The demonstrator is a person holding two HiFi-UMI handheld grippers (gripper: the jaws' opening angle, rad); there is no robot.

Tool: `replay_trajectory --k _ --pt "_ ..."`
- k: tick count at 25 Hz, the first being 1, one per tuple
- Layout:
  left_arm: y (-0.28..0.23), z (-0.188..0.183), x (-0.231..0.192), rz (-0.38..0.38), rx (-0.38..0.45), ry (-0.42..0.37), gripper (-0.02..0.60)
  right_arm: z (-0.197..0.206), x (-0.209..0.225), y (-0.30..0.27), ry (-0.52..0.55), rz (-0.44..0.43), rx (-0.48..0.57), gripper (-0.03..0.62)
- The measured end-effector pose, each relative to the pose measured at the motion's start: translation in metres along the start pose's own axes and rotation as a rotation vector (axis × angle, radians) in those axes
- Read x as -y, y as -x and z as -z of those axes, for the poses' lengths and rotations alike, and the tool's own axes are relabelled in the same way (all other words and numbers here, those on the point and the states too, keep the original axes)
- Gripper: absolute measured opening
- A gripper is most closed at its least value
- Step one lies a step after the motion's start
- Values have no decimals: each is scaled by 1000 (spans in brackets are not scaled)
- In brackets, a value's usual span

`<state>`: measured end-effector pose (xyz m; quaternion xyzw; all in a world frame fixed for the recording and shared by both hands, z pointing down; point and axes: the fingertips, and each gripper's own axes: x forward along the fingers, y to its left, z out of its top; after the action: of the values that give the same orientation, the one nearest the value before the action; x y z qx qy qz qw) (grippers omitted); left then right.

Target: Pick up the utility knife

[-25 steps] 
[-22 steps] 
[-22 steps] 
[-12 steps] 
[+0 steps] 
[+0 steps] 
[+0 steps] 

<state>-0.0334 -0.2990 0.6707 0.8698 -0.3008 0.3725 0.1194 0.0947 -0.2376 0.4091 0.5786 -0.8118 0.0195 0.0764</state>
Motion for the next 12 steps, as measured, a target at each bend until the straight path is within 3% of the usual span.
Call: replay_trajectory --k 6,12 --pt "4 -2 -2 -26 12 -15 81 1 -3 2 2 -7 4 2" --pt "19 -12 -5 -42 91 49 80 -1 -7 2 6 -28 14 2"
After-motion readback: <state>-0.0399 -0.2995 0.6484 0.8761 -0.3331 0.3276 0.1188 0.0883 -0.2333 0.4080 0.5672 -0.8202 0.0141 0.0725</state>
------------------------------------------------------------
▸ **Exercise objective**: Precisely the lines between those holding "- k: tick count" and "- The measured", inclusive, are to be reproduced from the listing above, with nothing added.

▸ **Task answer**:
- k: tick count at 25 Hz, the first being 1, one per tuple
- Layout:
  left_arm: y (-0.28..0.23), z (-0.188..0.183), x (-0.231..0.192), rz (-0.38..0.38), rx (-0.38..0.45), ry (-0.42..0.37), gripper (-0.02..0.60)
  right_arm: z (-0.197..0.206), x (-0.209..0.225), y (-0.30..0.27), ry (-0.52..0.55), rz (-0.44..0.43), rx (-0.48..0.57), gripper (-0.03..0.62)
- The measured end-effector pose, each relative to the pose measured at the motion's start: translation in metres along the start pose's own axes and rotation as a rotation vector (axis × angle, radians) in those axes

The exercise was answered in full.